The method chosen for ovulation induction had a critical bearing on the success of IUI. The result of IUI will be better by using induction ovulation compared to natural ovulatory cycle. In our programme the combined use of HMG+IUI yielded a higher rate of pregnancy rate compared with CC+IUI, CC+HMG+IUI and natural ovulatory cycle+IUI.

摘要

目的

比较不同促排卵方案对不孕夫妇行宫腔内人工授精(IUI)的结果。

方法

在一项回顾性研究中,209对诊断不同(不明原因、男方因素、子宫内膜异位症、输卵管疾病、排卵功能障碍和多因素不孕)的不孕夫妇接受了不同的促排卵方案:第2 - 6天使用50 - 100毫克克罗米芬(CC);第2 - 6天使用50毫克CC + 第5、7、9、11天使用2支人绝经期促性腺激素(HMG);每天使用2支HMG。

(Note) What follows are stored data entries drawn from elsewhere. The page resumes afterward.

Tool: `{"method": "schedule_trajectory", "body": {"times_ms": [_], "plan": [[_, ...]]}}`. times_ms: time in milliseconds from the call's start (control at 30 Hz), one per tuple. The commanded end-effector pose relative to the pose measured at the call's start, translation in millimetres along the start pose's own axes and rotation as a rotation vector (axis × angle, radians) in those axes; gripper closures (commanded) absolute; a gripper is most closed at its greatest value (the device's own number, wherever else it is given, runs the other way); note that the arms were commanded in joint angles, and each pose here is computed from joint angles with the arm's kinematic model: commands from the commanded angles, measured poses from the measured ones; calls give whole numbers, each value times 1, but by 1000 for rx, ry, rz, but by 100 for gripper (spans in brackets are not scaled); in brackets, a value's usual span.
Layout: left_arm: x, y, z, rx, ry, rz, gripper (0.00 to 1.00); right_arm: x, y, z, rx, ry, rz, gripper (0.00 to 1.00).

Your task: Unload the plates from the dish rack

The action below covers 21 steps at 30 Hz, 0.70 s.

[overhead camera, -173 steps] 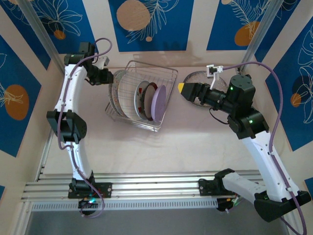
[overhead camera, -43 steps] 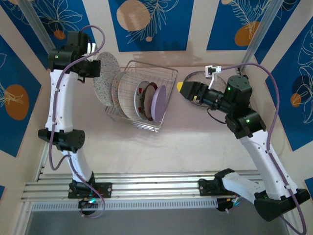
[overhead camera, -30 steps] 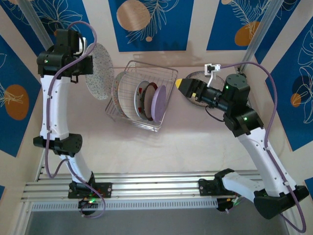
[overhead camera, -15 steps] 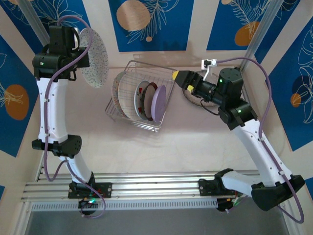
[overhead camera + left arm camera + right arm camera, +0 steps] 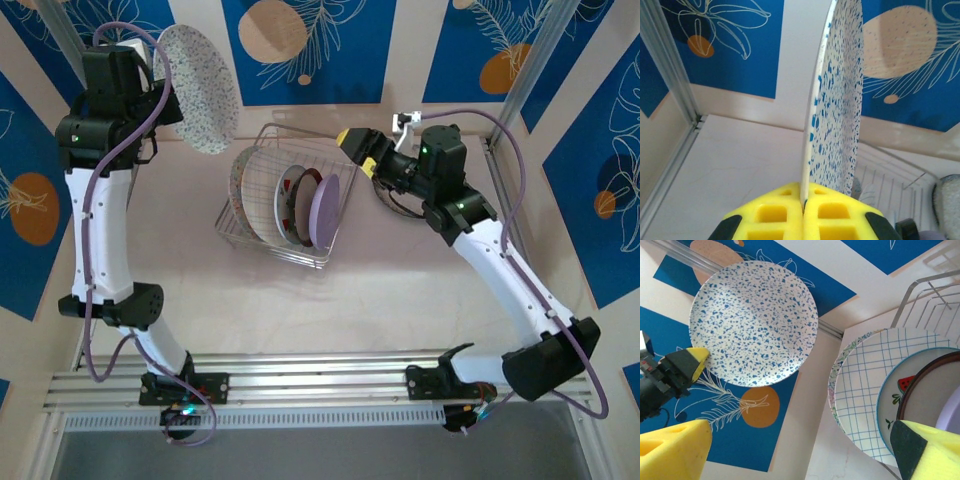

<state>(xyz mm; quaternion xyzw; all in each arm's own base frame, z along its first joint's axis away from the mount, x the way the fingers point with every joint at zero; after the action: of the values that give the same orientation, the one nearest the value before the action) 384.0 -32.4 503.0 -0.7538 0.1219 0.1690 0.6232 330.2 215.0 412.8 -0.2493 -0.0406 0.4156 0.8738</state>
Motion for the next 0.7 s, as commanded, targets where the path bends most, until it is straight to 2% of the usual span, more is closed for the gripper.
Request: {"method": "schedule_trajectory", "body": {"times_ms": [0,267,467,667], "plan": [[-17,-26,-8,-92,79,-114,100,11,-13,13,25,-46,-48,7],[-15,-27,-25,-160,175,-110,100,73,-18,-7,102,-129,-9,7],[-10,-20,-33,-212,228,-70,100,134,-14,-17,134,-227,78,6],[-8,-17,-37,-245,255,-51,100,172,-18,-32,225,-291,91,4]]}}
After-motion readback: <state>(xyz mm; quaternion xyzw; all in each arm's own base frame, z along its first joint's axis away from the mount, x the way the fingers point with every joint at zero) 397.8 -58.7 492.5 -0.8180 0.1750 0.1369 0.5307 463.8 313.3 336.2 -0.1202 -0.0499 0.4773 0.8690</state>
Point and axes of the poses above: each hand's point on the last joint's axis, 136 mm out from that joint toward the fingers, its own x axis out along the fingers, its own z axis along the line the jaws close on, y = z × x, the point moved 3 cm from there along -x, back along the fingers, and after that the axes turned 2 degrees about x, right-handed, at the moved point
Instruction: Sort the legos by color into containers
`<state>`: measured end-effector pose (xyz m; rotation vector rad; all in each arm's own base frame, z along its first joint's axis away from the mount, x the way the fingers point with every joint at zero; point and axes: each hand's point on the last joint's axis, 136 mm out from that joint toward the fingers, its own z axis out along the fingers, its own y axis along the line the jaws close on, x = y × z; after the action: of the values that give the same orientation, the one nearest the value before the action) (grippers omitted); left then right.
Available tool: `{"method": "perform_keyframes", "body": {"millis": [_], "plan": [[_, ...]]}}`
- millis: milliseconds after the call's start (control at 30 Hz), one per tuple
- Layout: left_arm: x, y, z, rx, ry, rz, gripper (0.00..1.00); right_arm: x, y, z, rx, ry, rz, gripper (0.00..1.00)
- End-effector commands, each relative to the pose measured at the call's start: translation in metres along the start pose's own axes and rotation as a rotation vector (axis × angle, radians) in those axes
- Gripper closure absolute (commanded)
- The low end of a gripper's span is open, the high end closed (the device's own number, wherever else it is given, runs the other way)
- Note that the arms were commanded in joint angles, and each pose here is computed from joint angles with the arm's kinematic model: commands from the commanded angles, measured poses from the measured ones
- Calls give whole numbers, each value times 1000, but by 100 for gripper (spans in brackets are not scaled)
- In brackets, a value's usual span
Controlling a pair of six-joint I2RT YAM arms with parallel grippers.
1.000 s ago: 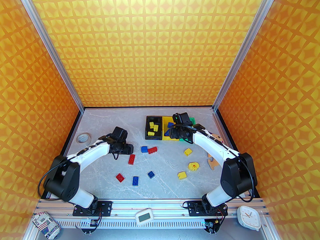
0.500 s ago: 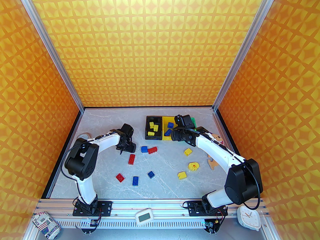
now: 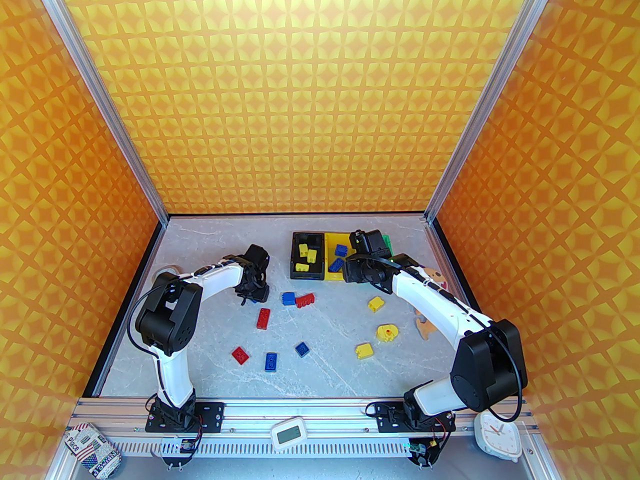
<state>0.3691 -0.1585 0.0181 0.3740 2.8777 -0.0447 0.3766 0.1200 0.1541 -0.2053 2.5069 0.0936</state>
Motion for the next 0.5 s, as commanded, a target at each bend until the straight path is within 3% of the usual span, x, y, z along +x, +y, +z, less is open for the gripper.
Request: {"method": "perform_keyframes", "body": {"millis": [0,167,300,467], "plan": [[2,7,4,-30,14,-16,62,2,-4,-6,20,-6,-6,48],[-1,6,-4,-25,-5,-27,64,2,-3,-5,16,-10,-2,48],[3,7,-11,-25,-3,-41,42,4,-2,-5,14,-5,-6,48],[17,10,-25,-25,-11,-112,27,6,-3,-5,13,-4,-8,48]]}}
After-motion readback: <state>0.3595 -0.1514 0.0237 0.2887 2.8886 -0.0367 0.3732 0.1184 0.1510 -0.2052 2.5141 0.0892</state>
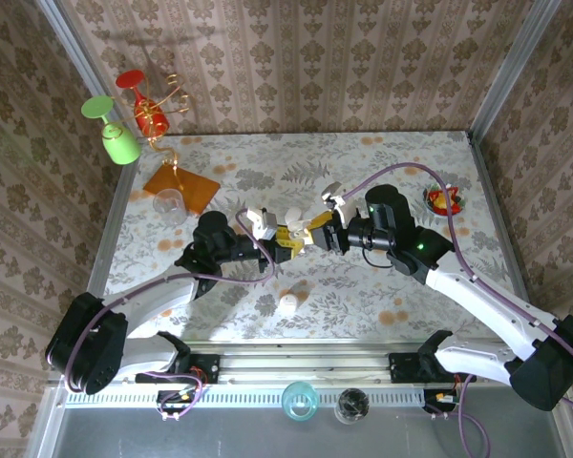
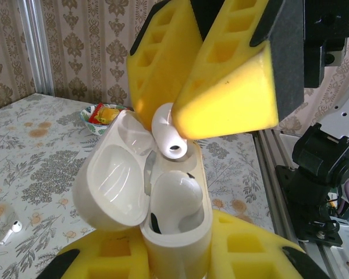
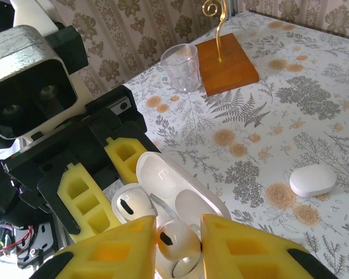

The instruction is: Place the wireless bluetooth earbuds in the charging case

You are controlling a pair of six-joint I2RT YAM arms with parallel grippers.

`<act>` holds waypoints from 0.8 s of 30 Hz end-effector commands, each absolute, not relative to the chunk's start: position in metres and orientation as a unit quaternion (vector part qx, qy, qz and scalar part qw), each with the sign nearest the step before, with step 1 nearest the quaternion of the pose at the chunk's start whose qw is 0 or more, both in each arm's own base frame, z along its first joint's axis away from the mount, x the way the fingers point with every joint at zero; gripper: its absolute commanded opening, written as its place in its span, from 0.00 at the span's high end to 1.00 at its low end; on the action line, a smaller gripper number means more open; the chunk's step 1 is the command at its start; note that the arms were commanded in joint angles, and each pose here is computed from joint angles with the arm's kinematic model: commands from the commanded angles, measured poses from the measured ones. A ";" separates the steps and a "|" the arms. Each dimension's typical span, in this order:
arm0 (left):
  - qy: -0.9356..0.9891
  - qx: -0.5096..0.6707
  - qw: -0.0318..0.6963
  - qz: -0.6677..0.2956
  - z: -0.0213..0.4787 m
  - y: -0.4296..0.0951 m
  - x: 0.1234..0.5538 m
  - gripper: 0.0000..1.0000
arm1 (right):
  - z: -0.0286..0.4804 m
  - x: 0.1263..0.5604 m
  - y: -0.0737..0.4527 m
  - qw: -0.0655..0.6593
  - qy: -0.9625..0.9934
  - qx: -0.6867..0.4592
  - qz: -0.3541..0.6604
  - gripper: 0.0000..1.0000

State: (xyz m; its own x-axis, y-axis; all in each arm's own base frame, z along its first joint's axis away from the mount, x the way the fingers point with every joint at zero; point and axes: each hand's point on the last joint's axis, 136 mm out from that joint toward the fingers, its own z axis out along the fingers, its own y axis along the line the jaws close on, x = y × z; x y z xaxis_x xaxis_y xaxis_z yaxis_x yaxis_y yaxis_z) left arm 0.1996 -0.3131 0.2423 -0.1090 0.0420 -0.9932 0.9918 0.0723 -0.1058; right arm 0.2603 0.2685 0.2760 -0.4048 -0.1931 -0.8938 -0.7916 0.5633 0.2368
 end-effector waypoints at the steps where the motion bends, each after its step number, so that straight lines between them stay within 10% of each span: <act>1: 0.537 0.465 0.497 -0.499 0.258 -0.311 0.199 0.90 | 0.281 0.257 0.270 0.442 0.762 -0.323 0.345 0.64; 13: 0.521 0.488 0.516 -0.474 0.243 -0.307 0.196 0.90 | 0.298 0.281 0.261 0.439 0.792 -0.249 0.343 0.42; 24: 0.507 0.501 0.520 -0.470 0.242 -0.307 0.189 0.90 | 0.251 0.293 0.282 0.288 0.850 -0.277 0.344 0.51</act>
State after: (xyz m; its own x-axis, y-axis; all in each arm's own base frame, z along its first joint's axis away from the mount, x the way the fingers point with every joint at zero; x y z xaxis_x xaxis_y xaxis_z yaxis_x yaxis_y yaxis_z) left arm 0.1955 -0.3093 0.2301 -0.0409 0.0540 -0.9977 0.9967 0.0729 -0.0369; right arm 0.3072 0.2765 0.2649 -0.6269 -0.1981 -0.7535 -0.6610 0.6471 0.3799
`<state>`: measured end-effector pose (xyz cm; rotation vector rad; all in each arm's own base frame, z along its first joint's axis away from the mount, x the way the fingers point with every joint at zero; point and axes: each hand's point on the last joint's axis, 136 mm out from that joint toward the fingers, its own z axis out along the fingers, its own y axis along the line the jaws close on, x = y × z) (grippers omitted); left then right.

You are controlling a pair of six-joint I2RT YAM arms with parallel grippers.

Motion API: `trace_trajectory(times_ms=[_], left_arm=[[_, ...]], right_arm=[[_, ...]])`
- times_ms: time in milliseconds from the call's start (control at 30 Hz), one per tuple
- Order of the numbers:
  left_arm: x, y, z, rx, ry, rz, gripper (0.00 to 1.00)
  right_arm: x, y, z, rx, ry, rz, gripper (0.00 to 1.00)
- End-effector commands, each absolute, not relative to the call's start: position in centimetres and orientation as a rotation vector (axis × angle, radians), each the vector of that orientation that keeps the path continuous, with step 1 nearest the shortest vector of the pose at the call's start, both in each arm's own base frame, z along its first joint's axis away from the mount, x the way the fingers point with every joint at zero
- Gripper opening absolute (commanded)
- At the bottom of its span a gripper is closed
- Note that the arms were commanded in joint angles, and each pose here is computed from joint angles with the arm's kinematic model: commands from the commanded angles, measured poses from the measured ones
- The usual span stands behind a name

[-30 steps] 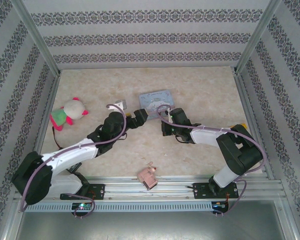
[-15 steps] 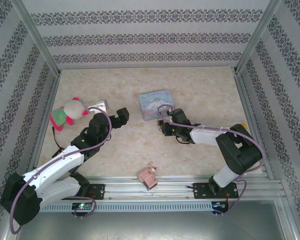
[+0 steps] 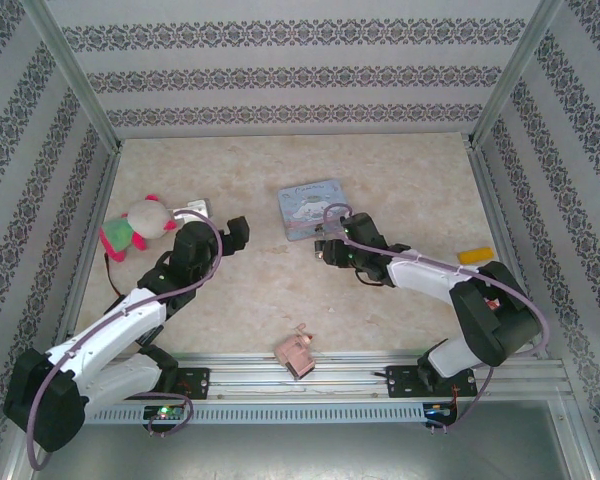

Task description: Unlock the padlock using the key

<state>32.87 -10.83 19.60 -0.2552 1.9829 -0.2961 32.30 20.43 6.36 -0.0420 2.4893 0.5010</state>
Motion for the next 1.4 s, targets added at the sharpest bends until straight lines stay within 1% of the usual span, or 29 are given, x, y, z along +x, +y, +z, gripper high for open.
trace_trajectory(times_ms=[0,33,67,100,133,400,600,800,900,1000,1100,1200,1267,1367], left_arm=[[33.7,-10.8,20.4,-0.235,1.965,-0.294,0.99],[33.8,-10.9,20.3,-0.235,1.966,-0.299,0.99],[33.9,-10.9,20.2,-0.237,1.968,-0.303,0.99],[34.0,-10.9,20.2,-0.237,1.968,-0.308,0.99],[34.2,-10.9,20.1,-0.239,1.971,-0.314,0.99],[34.8,-11.2,19.5,-0.251,1.988,-0.356,0.99],[34.9,-11.1,19.1,-0.270,1.996,-0.374,0.99],[35.1,-11.0,18.9,-0.289,1.993,-0.401,0.99],[35.2,-11.1,18.7,-0.295,1.995,-0.412,0.99],[35.3,-11.1,18.8,-0.300,1.993,-0.422,0.99],[35.4,-11.2,18.8,-0.300,1.994,-0.430,0.99],[35.4,-11.2,19.1,-0.293,1.989,-0.436,0.99],[35.5,-11.6,19.5,-0.268,1.985,-0.449,0.99],[35.6,-12.1,19.8,-0.238,1.991,-0.462,0.99]], right_arm=[[33.0,20.9,6.3,-0.036,2.509,0.437,0.52],[33.3,21.1,6.1,-0.040,2.515,0.424,0.53],[33.6,21.4,5.9,-0.050,2.521,0.413,0.57],[33.8,21.7,5.7,-0.064,2.526,0.403,0.65],[34.0,22.0,5.5,-0.082,2.531,0.381,0.67],[35.8,23.1,3.2,-0.170,2.572,0.200,0.66],[36.3,23.4,1.9,-0.186,2.595,0.183,0.60],[36.1,22.7,1.4,-0.175,2.605,0.149,0.59],[35.8,22.5,1.4,-0.175,2.604,0.144,0.56],[35.7,22.5,1.8,-0.185,2.595,0.165,0.49],[35.4,22.7,2.2,-0.193,2.588,0.209,0.39],[35.0,22.9,2.5,-0.192,2.589,0.282,0.32],[34.8,22.8,2.7,-0.184,2.584,0.340,0.28],[34.3,22.7,3.3,-0.185,2.568,0.419,0.27]])
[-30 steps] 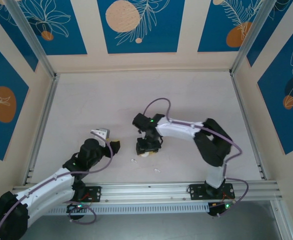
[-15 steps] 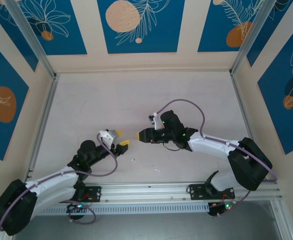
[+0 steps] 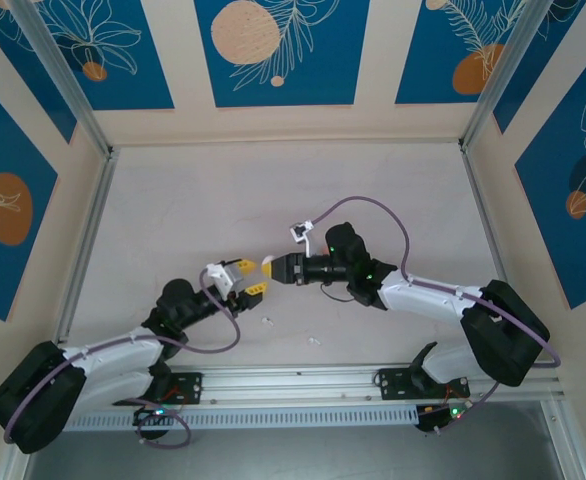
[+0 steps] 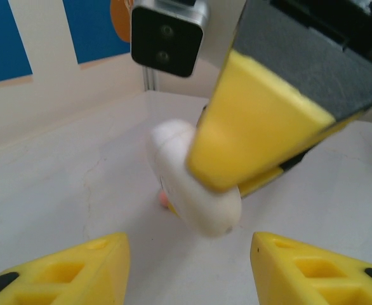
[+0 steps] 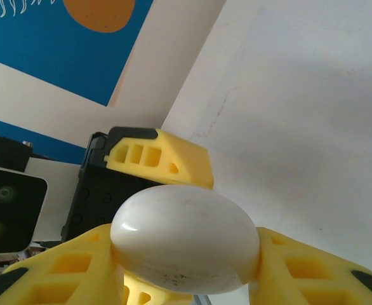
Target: Insert wireless bluetooth earbuds into charging case
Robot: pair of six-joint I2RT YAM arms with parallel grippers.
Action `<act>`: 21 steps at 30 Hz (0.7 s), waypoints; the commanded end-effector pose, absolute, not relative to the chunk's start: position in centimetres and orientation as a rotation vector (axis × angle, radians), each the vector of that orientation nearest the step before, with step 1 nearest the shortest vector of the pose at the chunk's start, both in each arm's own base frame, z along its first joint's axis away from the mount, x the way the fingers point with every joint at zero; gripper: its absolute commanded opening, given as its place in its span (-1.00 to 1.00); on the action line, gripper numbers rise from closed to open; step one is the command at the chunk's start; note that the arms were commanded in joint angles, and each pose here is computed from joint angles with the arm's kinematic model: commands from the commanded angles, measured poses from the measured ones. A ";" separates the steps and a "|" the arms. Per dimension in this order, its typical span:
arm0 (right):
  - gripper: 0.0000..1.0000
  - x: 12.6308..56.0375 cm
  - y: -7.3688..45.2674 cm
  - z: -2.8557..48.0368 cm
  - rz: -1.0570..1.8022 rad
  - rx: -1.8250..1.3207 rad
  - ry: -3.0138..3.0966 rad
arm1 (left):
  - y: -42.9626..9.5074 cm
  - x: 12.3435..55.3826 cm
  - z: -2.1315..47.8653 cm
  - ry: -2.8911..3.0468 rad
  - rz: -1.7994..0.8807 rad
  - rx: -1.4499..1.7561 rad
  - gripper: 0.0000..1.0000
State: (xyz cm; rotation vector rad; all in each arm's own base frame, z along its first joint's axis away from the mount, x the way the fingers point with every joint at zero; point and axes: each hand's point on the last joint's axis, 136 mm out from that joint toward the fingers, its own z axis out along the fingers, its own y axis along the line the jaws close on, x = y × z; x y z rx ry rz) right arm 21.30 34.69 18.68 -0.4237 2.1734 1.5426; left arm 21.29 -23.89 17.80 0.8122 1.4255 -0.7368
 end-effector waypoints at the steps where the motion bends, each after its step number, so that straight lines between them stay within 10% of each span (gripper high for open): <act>1: -0.27 20.8 35.0 19.9 1.575 -0.444 2.123 | -24.5 21.3 20.8 1.333 -0.778 0.769 0.03; 21: -0.05 19.5 35.7 20.0 1.595 -0.483 2.115 | -25.1 22.0 21.7 1.334 -0.831 0.723 -0.52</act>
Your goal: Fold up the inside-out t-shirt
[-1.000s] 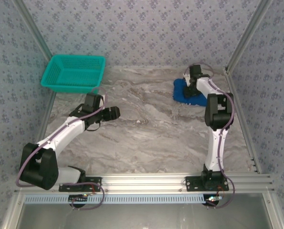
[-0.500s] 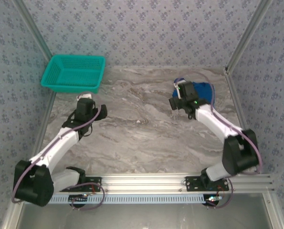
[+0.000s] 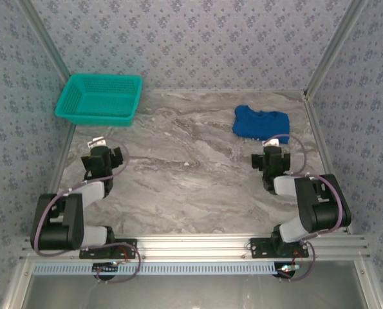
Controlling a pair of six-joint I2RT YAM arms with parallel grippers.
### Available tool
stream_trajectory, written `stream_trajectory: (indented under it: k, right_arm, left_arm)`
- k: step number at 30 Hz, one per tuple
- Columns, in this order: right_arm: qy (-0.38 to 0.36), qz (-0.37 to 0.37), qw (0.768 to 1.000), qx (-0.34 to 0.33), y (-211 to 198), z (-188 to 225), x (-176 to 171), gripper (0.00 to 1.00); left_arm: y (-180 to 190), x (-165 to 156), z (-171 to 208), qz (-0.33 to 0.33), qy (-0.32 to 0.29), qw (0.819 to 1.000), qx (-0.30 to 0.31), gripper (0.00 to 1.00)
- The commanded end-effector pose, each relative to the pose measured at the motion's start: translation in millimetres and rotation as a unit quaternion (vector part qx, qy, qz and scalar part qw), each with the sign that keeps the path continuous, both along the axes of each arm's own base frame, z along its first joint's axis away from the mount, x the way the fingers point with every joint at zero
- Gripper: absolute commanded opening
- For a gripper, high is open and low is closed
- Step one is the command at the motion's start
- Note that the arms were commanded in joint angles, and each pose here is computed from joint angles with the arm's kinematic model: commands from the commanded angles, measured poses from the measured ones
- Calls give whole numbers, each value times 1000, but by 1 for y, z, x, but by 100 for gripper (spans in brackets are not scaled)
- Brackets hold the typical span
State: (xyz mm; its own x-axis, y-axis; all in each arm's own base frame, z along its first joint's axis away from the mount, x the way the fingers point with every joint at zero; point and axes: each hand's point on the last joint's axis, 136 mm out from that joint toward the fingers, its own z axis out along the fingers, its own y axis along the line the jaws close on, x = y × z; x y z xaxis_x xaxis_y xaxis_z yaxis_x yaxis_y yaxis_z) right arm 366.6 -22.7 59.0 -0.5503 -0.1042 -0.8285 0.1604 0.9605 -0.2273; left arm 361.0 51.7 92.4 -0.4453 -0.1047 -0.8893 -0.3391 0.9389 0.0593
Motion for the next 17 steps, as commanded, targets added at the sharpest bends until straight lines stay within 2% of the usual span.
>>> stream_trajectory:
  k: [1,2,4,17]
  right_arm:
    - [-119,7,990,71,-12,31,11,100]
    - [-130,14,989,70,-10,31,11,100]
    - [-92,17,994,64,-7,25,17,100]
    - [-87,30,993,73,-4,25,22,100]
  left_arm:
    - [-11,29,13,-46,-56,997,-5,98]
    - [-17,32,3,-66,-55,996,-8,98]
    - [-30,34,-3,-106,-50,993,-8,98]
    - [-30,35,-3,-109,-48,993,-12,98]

对于精子冷冻保存的患者采用自然排卵周期 + IUI。在注射人绒毛膜促性腺激素(HCG)后36 - 40小时进行了441个连续的IUI周期。数据采用学生t检验和曼 - 惠特尼检验进行分析。显著性定义为P < 0.005。

结果

共发生31例妊娠(每周期7%,每位患者15%)。8例患者接受37个自然排卵周期的IUI中有1例妊娠(每周期妊娠率为2%,每位患者为12%)。27例患者接受41个IUI周期使用CC的结果为2例妊娠(每周期4%,每位患者7%)。129例接受283个IUI周期使用CC + HMG的患者中有21例妊娠(每周期7%,每位患者16%)。35例接受80个IUI周期使用HMG的患者中有8例妊娠(每周期9%,每位患者23%)。

结论

选择的促排卵方法对IUI的成功至关重要。与自然排卵周期相比,使用促排卵进行IUI的结果更好。在我们的方案中,与CC + IUI、CC + HMG + IUI和自然排卵周期 + IUI相比,HMG与IUI联合使用产生的妊娠率更高。